→ **PROBLEM**
List each line of the data that holds the string "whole".
--
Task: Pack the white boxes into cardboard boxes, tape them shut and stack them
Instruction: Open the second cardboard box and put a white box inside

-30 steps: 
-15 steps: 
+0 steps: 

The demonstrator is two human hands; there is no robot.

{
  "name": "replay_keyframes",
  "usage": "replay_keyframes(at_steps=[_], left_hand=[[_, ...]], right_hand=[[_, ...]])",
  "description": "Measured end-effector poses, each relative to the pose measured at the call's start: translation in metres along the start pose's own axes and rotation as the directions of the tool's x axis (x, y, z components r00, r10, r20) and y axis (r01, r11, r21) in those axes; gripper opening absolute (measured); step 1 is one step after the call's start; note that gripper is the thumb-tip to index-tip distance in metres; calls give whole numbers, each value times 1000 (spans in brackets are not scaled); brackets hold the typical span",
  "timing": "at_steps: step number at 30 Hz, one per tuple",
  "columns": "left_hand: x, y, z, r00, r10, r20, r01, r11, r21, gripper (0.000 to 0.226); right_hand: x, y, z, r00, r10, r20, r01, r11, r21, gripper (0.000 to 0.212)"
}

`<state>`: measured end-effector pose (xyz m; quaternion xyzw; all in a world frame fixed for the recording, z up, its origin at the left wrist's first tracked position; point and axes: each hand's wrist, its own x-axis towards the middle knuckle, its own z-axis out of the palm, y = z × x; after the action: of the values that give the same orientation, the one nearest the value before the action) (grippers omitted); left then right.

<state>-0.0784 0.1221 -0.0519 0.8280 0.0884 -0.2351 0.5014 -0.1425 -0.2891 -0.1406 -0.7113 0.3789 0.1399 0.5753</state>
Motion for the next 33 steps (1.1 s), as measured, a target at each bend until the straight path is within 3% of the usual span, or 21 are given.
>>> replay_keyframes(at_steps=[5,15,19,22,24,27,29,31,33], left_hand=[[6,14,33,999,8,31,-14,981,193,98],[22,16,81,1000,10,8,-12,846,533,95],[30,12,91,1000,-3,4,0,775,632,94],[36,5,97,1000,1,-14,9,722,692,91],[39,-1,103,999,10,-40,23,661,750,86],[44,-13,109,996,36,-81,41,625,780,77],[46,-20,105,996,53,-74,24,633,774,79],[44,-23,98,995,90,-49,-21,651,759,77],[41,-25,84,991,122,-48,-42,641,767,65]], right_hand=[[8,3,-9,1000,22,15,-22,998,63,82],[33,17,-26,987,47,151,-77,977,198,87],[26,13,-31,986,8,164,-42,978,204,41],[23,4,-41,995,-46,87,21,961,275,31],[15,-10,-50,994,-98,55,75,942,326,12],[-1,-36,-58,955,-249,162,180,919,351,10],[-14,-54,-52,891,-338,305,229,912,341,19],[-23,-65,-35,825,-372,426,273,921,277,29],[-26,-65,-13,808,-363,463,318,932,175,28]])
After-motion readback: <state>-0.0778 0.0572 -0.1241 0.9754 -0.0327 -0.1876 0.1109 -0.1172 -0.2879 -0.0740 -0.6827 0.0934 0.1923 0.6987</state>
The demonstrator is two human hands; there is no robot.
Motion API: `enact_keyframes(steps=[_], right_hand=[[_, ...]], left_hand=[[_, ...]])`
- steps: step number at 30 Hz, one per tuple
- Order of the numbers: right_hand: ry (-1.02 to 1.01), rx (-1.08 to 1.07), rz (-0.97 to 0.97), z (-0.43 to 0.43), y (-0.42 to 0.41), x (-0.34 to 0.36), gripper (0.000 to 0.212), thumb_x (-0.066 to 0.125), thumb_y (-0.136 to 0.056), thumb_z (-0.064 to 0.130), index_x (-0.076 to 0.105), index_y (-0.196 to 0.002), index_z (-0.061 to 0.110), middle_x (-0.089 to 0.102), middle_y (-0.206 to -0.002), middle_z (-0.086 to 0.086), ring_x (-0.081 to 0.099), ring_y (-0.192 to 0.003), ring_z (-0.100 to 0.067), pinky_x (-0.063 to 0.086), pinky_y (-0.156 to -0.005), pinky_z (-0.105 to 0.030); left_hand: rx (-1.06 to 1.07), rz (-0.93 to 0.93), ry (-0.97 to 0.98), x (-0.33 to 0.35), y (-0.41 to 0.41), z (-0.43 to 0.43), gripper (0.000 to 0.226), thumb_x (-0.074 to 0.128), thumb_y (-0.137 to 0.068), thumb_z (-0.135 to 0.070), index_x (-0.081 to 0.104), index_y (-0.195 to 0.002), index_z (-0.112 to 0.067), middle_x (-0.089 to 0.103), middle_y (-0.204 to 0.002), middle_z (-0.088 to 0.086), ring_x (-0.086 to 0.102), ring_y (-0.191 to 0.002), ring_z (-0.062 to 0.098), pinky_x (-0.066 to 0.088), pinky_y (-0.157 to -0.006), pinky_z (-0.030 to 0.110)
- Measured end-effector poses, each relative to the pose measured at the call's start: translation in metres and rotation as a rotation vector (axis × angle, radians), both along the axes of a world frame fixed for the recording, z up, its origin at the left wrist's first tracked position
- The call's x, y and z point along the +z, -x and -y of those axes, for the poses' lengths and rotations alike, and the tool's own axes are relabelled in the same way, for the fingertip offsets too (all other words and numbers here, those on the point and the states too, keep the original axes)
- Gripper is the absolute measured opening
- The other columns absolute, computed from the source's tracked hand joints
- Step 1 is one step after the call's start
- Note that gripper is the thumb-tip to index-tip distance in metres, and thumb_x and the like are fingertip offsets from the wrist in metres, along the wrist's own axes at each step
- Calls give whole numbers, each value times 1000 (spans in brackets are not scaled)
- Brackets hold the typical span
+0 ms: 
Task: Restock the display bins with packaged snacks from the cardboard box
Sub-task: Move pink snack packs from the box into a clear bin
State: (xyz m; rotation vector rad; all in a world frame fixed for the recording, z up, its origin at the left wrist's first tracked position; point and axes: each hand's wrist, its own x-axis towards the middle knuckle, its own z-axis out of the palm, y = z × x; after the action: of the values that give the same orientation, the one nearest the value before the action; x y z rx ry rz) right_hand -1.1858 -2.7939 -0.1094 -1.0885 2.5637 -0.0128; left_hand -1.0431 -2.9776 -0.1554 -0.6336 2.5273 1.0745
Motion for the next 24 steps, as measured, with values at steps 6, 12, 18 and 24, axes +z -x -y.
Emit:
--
→ **WRITTEN SOLUTION**
  "description": "Measured end-effector poses, each relative to the pose measured at the call's start: translation in metres along the start pose's own axes and rotation as the directions of the tool's x axis (x, y, z components r00, r10, r20) and y axis (r01, r11, r21) in those axes; gripper opening absolute (measured); step 1 is one step after the call's start; note that gripper is the thumb-tip to index-tip distance in metres; calls give whole numbers, each value times 1000 (spans in brackets are not scaled); brackets hold the typical span",
- Calls give whole numbers, each value times 1000 (spans in brackets are not scaled)

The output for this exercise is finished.